BME Seminar on November 14th

University of Rochester
Department of Biomedical Engineering
Seminar Series


The Mating Songs of Crickets, Mosquitoes, and Spiders: Hearing with micro- and nano-scale ears

Ron Hoy, Ph.D.
Professor
Department of Neurobiology & Behavior
Cornell University

Tuesday, November 14
8:30 am

River Campus
Robert B. Goergen Hall
Sloan Auditorium, Room 101

Short Bio:

I have an active research career in the area of comparative bioacoustics, auditory neuroscience, and model systems for the study of seizure disorders in the nervous system. I have an active teaching career in the field of neuroscience, cognitive neuroscience, and animal communication.

Research:

Continuation of studies on the neuroethology of acoustic communication in insects. This includes a study of the biophysics and neurophysiology of hearing, as well as an analysis of the behavioral response to salient acoustic signals. In particular, we study the mate calls, rivalry calls, and courtship calls that are produced by crickets and katydids. In addition, we are investigating the anti-predator reactions made by crickets in response to ultrasonic biosonar signals of insectivorous bats–an acoustic startle reaction in insects. We have shown that acoustic startle in insects shares many behavioral parallels with acoustic startle in mammals, including behavioral plasticity, such as habituation, sensitization, and the like. We are also investigating novel mechanisms of directional sensitivity that are a characteristic of some insectan hearing organs. In particular, we are investigating the tympanal hearing organ of parasitoid tachinid flies, which parasitize crickets and locate them by homing in on the cricket’s mating calls. In collaboration with Dr. Ron Miles, at Binghamton University, we have developed a engineering model of the fly’s ear that we hope to “biomimic” into a directionally-sensitive, minuscule microphone, which could be inserted into a hearing aid, thus conferring directional sensitivity to hearing aids, which is at present a shortcoming of hearing prosthesis.

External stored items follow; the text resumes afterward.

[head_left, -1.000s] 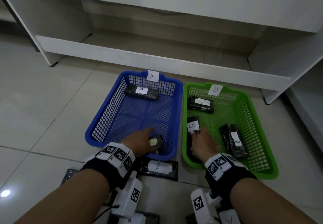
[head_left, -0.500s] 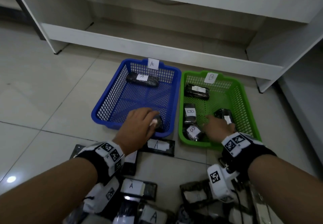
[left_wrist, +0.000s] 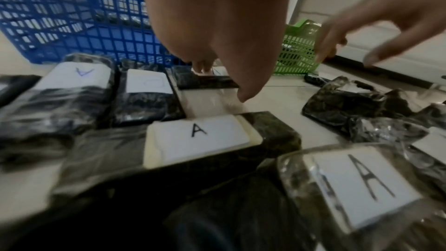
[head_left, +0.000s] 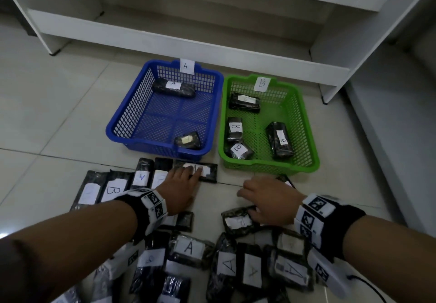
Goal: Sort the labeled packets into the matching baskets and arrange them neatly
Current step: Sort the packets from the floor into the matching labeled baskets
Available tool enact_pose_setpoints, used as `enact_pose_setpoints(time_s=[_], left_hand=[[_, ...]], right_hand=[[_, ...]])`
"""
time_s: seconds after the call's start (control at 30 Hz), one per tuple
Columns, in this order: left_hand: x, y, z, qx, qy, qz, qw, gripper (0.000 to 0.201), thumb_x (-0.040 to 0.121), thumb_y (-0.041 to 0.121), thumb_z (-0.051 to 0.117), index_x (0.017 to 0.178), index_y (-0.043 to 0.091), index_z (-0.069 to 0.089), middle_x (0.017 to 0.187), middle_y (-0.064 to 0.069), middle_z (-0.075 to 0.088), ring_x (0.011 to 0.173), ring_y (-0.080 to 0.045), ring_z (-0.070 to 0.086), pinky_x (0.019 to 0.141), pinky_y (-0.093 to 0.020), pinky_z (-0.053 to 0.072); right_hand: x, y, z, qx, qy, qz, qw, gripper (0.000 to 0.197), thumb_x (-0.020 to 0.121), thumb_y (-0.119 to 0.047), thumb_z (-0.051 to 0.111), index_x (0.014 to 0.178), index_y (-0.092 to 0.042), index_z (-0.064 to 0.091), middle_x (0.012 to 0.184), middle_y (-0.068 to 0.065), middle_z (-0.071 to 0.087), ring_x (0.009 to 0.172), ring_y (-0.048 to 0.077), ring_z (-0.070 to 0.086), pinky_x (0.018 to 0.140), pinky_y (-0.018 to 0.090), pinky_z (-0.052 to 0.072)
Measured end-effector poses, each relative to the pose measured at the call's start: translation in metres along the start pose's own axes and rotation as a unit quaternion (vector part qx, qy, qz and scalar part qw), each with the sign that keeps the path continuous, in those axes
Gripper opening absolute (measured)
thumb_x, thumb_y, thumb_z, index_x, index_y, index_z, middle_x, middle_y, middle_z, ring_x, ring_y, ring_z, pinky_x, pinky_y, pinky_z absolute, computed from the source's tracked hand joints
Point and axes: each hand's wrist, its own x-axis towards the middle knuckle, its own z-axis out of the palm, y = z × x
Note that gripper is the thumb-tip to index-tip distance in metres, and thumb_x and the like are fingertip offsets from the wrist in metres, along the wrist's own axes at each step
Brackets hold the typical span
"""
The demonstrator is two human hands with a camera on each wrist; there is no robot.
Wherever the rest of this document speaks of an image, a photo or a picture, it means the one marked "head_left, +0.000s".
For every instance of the person's left hand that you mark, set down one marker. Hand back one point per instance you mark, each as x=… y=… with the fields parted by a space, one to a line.
x=178 y=190

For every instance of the person's right hand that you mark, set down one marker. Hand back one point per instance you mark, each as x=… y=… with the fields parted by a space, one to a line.
x=272 y=200

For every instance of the green plastic mesh basket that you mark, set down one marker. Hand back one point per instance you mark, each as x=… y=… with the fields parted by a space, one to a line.
x=306 y=166

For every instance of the pile of black packets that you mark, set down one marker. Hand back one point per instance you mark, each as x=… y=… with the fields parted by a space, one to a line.
x=189 y=248

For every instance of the blue plastic mesh basket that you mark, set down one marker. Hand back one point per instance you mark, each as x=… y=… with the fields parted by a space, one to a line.
x=115 y=132

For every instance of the person's left forearm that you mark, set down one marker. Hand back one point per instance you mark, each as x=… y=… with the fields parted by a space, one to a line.
x=68 y=251

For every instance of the person's right forearm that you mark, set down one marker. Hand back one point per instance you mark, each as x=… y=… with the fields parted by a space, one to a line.
x=391 y=262

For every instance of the black wristband with markers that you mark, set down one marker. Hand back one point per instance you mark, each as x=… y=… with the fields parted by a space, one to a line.
x=327 y=224
x=150 y=204

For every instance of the white shelf unit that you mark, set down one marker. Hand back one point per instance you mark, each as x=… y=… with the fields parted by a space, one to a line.
x=170 y=45

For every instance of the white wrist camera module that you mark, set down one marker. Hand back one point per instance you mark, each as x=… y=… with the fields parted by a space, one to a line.
x=126 y=258
x=328 y=272

We are also investigating the visual system of various species of flies, in particular those that also use hearing to direct their flight course (“steering”). We are interested in the interaction between visually guided steering and acoustically guided steering, with the aim of investigating how multimodal sensory information is processed by common motor pathways in the CNS. This is a “hot” topic in mammalian neurobiology and we feel that insights gained from insect systems will provide “models” of information processing that will be applicable to the more complex systems of mammals.